> _Task requirements_: Search the listing for the word "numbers" and return each line that contains it.

* * *

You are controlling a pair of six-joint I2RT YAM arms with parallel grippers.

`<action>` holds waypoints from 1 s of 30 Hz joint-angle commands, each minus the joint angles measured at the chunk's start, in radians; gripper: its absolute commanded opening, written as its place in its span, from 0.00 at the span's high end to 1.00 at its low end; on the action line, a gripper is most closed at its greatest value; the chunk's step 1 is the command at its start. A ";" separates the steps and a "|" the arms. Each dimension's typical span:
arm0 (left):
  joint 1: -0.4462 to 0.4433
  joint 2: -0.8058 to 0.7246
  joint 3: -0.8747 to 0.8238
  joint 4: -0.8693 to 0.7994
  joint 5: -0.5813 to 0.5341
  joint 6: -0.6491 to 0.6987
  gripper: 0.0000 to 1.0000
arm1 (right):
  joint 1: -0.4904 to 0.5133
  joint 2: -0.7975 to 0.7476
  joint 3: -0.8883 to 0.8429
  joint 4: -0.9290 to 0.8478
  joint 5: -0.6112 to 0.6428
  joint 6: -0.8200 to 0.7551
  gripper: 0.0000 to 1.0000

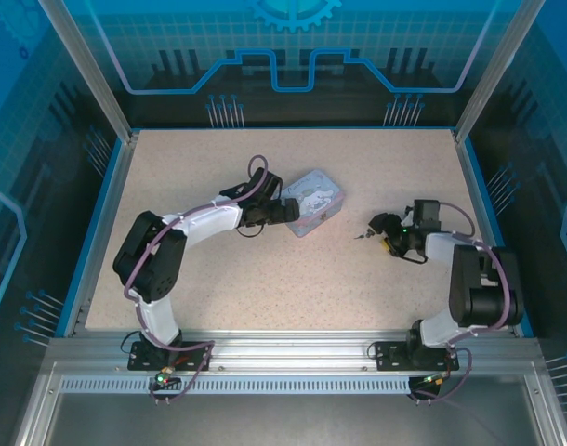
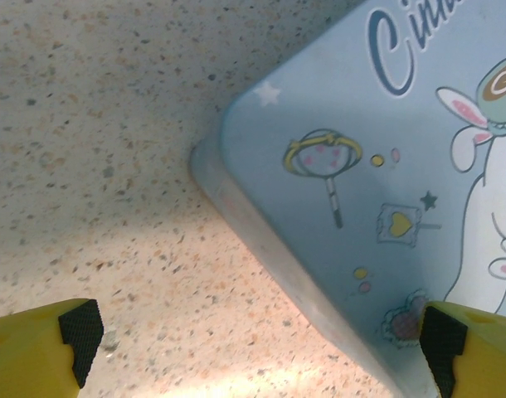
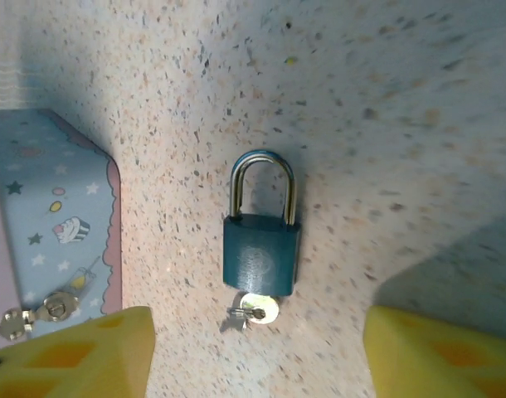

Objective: Unlock the padlock with the key

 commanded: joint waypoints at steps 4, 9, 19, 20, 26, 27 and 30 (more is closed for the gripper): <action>0.037 -0.142 -0.047 -0.056 -0.005 0.001 0.01 | -0.020 -0.204 -0.063 -0.105 0.059 0.000 0.07; 0.082 -0.259 -0.079 -0.061 -0.007 0.019 0.01 | -0.016 -0.355 -0.039 -0.224 0.140 -0.049 0.00; 0.252 -0.470 -0.197 -0.012 -0.189 0.144 0.01 | -0.008 -0.406 0.154 -0.444 0.446 -0.151 0.00; 0.270 -0.497 -0.234 0.030 -0.221 0.168 0.01 | -0.004 -0.409 0.160 -0.439 0.518 -0.152 0.00; 0.308 -0.643 -0.559 0.479 -0.454 0.425 0.01 | 0.064 -0.429 0.035 -0.153 0.898 -0.230 0.00; 0.326 -0.655 -0.612 0.551 -0.449 0.449 0.01 | 0.076 -0.417 0.017 -0.104 0.929 -0.293 0.00; 0.390 -0.656 -0.704 0.649 -0.411 0.455 0.01 | 0.105 -0.339 -0.007 0.001 0.975 -0.429 0.00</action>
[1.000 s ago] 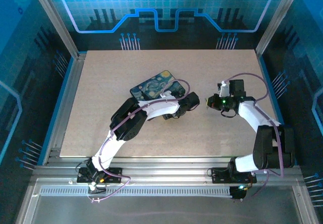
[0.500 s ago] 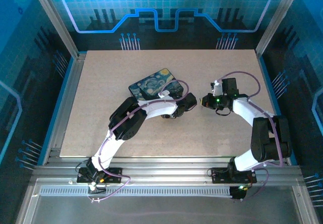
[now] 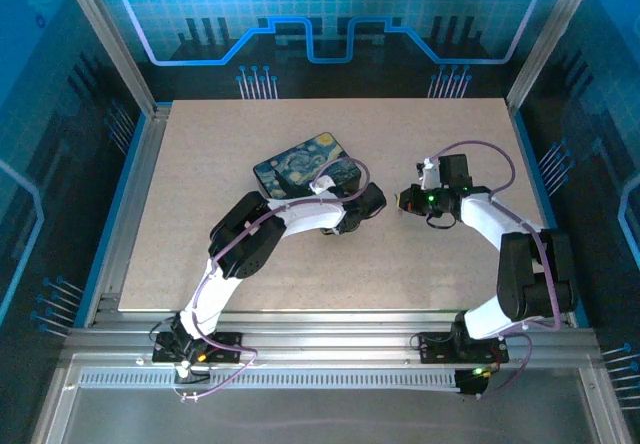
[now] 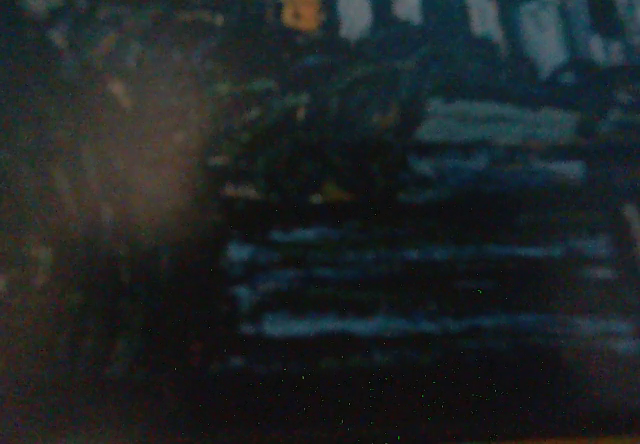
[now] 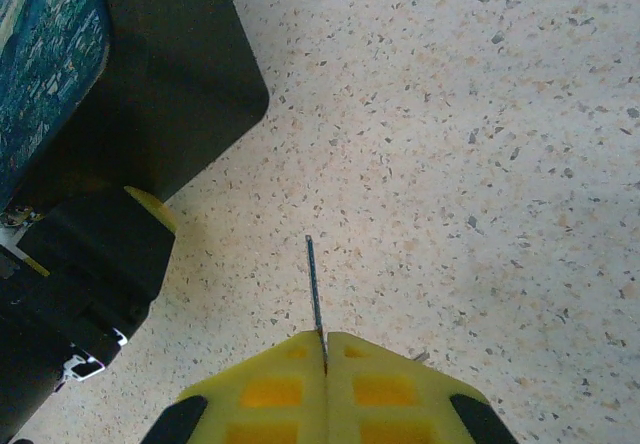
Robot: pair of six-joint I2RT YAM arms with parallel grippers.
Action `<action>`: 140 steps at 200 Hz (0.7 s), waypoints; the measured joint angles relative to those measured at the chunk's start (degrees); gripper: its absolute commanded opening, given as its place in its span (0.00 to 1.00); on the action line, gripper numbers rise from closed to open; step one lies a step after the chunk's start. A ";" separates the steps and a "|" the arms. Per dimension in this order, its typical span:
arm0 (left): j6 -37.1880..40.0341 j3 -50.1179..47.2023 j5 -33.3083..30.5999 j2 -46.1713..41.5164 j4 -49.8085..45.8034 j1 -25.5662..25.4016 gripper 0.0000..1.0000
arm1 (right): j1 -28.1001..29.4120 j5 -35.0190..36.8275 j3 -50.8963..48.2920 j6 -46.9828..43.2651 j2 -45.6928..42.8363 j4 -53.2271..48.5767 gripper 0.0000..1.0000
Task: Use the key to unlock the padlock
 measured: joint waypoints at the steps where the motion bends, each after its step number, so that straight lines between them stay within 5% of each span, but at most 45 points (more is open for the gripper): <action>1: 0.00 0.00 0.00 0.00 0.00 0.00 0.47 | 0.00 0.00 0.00 0.00 0.00 0.02 0.00; 140: 2.97 -0.11 -1.33 -0.26 0.04 0.07 0.12 | 0.35 -0.74 -0.46 -0.57 0.61 1.03 0.00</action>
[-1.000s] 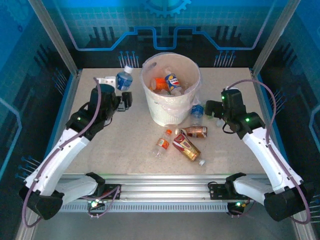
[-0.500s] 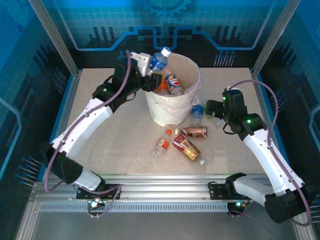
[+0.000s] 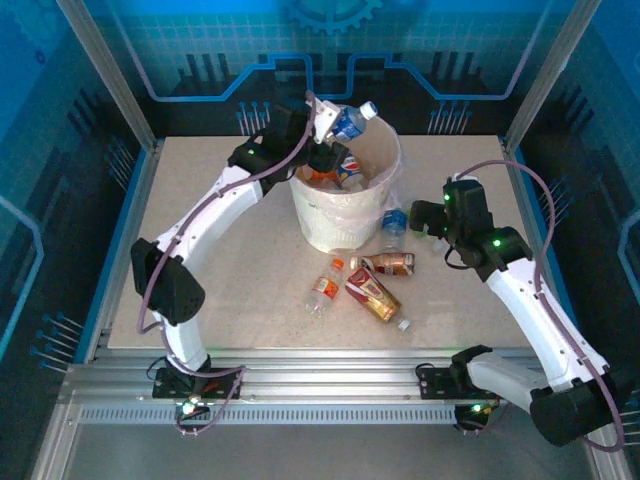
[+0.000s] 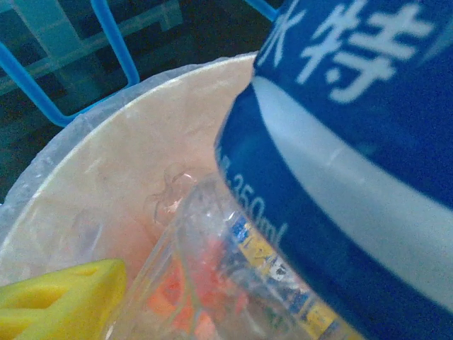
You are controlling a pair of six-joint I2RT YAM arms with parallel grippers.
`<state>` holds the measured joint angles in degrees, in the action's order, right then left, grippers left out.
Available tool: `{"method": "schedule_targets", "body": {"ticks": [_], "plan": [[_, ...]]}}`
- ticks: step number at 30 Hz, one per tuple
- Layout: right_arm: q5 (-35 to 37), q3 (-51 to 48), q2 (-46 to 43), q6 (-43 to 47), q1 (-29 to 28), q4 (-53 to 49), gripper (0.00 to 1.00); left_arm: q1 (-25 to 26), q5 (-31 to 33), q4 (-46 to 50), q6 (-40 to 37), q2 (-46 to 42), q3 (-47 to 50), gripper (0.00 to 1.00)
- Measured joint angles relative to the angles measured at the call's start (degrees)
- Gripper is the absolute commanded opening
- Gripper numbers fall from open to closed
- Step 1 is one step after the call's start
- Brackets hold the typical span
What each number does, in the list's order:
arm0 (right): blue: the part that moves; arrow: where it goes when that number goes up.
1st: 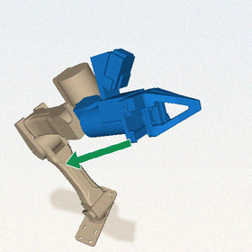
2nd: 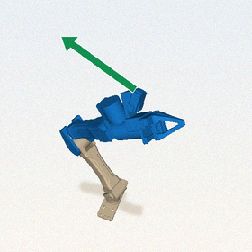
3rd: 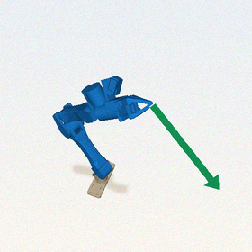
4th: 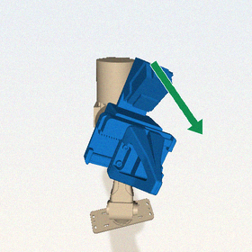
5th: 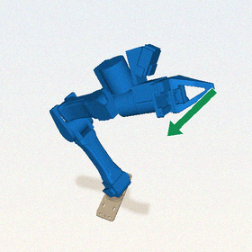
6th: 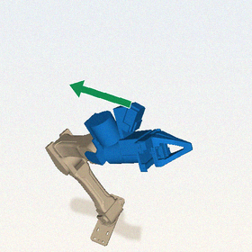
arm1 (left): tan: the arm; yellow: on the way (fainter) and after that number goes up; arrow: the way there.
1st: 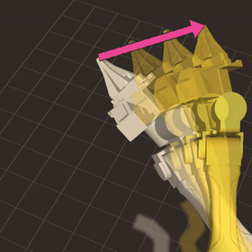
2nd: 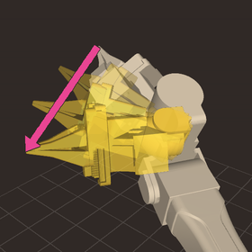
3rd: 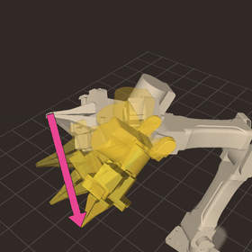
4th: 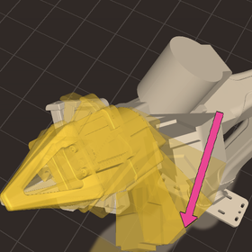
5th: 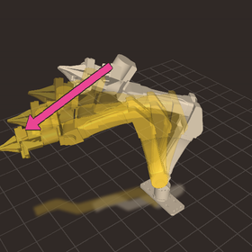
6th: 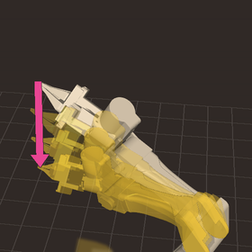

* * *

> _Task output_:
Action `<action>`: 140 steps at 200 Hz (0.7 s), waypoints; the measured joint angles relative to those measured at the chunk's start (degrees); gripper: its absolute commanded opening, given as its place in its span (0.00 to 1.00); on the action line, gripper numbers rise from closed to open; step one lies a step after the chunk's start. A ";" separates the steps and a "|" the arms. Per dimension in this order, its typical span:
- Gripper numbers fall from open to closed

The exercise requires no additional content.